Once you've completed the application and met the minimum deposit requirements, if any, the bank will activate your account. Some accounts are ready for use within minutes of approval, while others will take a day or even longer.
Some banks require you to make an initial deposit before you can start using your high-yield savings account.
Typically, the easiest ways to fund your HYSA include depositing a check from a separate checking account using your bank's mobile app, mailing a check to the bank, or setting up a transfer from a separate savings or checking account. To set up a transfer, you'll need to provide the routing and account number of the account where you want to pull the money. You might also need to verify your login information to this outside account.
Opening a savings account is the first step toward saving for the future, whether for a specific goal or giving your family a financial safety net.
The next step? Managing and maintaining that account in the months and years to come.
Determine how much you want to add to your savings account and when you want to do it.
One of the easiest ways to ensure your balance grows consistently over time is to set up automatic contributions. Your employer may allow you to split direct deposits to different accounts, or you could set up a recurring transfer from your regular checking account to savings.
You should have beneficiaries for all of your bank accounts to ensure that if you die, the funds are passed on to the right people. If you didn't select a beneficiary when you applied for the account, it's a good idea to do so as soon as possible.
You'll need to know your beneficiary's Social Security number to add them to the account. Many banks allow you to do this online, but in some cases, you may need to give the bank a call.
Read more: What happens to a bank account when somebody dies?
Once your account is open, you can download your bank's mobile app, which may offer helpful online banking services such as mobile check deposit.
Be sure to create a strong password, set up two-factor authentication, and familiarize yourself with all the features of the app.
Read more: 10 best mobile banking apps of 2025
If you don't want paper bank statements mailed to your home, you can sign up to receive e-statements through the bank's website or app.
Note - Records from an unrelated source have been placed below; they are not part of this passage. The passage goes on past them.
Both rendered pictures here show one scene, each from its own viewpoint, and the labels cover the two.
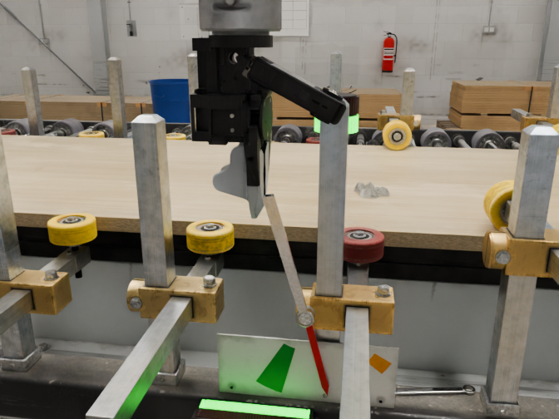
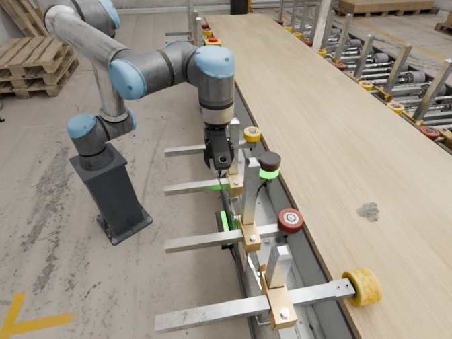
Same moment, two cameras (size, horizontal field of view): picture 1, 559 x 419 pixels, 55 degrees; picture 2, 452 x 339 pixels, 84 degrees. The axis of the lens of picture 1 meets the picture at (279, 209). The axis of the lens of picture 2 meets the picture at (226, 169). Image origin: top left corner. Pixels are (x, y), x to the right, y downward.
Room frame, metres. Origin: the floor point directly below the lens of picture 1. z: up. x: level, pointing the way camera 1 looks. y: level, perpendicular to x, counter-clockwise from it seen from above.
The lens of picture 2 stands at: (0.46, -0.53, 1.57)
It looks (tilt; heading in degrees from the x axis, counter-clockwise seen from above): 43 degrees down; 72
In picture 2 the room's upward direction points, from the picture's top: straight up
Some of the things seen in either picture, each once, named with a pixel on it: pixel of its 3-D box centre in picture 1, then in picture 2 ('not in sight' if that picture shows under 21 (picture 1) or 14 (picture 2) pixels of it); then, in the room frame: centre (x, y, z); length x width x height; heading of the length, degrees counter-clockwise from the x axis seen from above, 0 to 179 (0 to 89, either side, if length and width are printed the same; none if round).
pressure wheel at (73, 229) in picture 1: (75, 247); (251, 140); (0.89, 0.36, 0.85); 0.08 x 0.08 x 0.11
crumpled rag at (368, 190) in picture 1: (371, 187); (370, 210); (1.07, -0.19, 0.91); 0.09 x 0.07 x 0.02; 19
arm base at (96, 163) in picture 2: not in sight; (94, 153); (0.09, 0.79, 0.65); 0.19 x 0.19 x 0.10
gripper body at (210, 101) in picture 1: (234, 91); (216, 134); (0.62, 0.05, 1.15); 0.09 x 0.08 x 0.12; 82
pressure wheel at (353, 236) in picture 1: (358, 263); (288, 227); (0.81, -0.13, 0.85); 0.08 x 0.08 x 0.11
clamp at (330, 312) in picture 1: (344, 306); (249, 229); (0.68, -0.09, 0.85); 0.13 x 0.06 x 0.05; 82
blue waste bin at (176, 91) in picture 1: (175, 109); not in sight; (6.50, 1.26, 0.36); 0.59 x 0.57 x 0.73; 173
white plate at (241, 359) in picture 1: (304, 371); (237, 233); (0.67, -0.04, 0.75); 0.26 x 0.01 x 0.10; 82
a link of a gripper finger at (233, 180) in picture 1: (237, 184); (212, 163); (0.61, 0.05, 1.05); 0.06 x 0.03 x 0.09; 82
Your financial institution may even require enrolling in e-statements to avoid fees or earn the highest advertised interest rate.
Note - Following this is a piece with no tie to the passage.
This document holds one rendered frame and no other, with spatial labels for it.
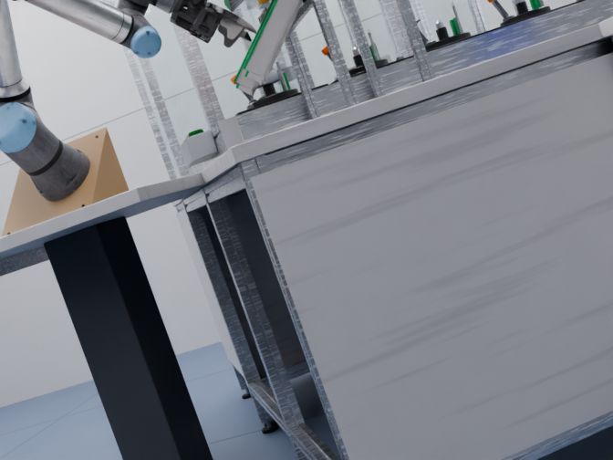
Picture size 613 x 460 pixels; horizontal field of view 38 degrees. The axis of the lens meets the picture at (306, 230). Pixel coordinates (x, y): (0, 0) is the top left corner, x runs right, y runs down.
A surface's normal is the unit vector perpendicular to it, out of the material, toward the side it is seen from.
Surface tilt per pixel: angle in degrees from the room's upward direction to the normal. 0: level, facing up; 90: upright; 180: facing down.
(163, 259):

You can set up account alerts (email, text, and/or app notifications) to let you know when certain transactions occur. This not only helps you keep tabs on your account balance, but also can be a good way to catch any suspicious activity early.
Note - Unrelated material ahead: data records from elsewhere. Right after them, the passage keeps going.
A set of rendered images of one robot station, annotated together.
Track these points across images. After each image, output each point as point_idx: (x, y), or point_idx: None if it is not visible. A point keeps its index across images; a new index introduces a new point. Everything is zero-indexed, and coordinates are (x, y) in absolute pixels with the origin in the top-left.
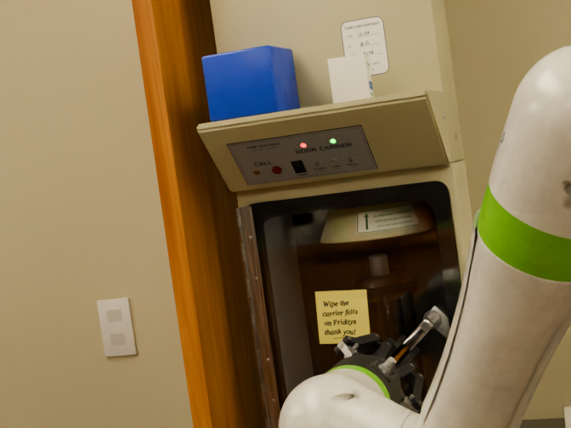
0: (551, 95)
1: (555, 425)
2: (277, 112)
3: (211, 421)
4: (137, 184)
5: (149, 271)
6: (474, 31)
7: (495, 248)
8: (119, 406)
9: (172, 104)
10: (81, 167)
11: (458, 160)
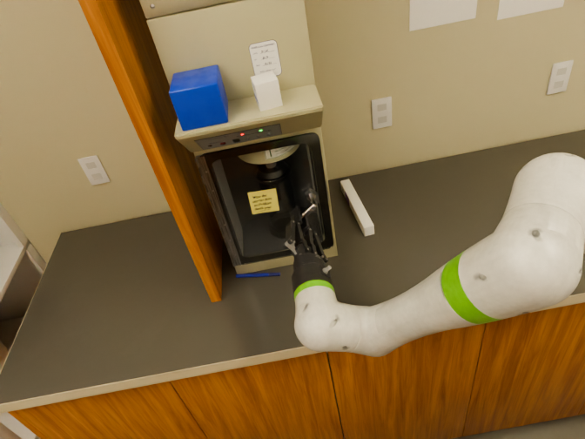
0: (537, 285)
1: (334, 186)
2: (228, 124)
3: (206, 266)
4: (82, 92)
5: (105, 139)
6: None
7: (462, 315)
8: (107, 205)
9: (147, 114)
10: (38, 85)
11: None
Many banks offer free budgeting tools or other free financial tools to help you keep track of your account, save for different goals, and visualize your progress. Seeing how your contributions are helping you move closer toward your goals can motivate you to stay the course.
To open a savings account, you’ll typically need a few key documents on hand to prove your identity, such as a driver’s license and Social Security number. If your bank has a minimum opening deposit requirement, you’ll also need to have those funds ready to addd to your new account.
The best bank to open a savings account depends on the features that are most important to you. If you aren’t sure where to start, you can see our ranking of the 10 best high-yield savings accounts here.
There’s no set amount needed to have a savings account. Many banks and credit unions offer free savings accounts or accounts that require as little as $1 to open and earn interest, while others may require $100 or more. Of course, the more money you have in a savings account, the more interest you can earn over time.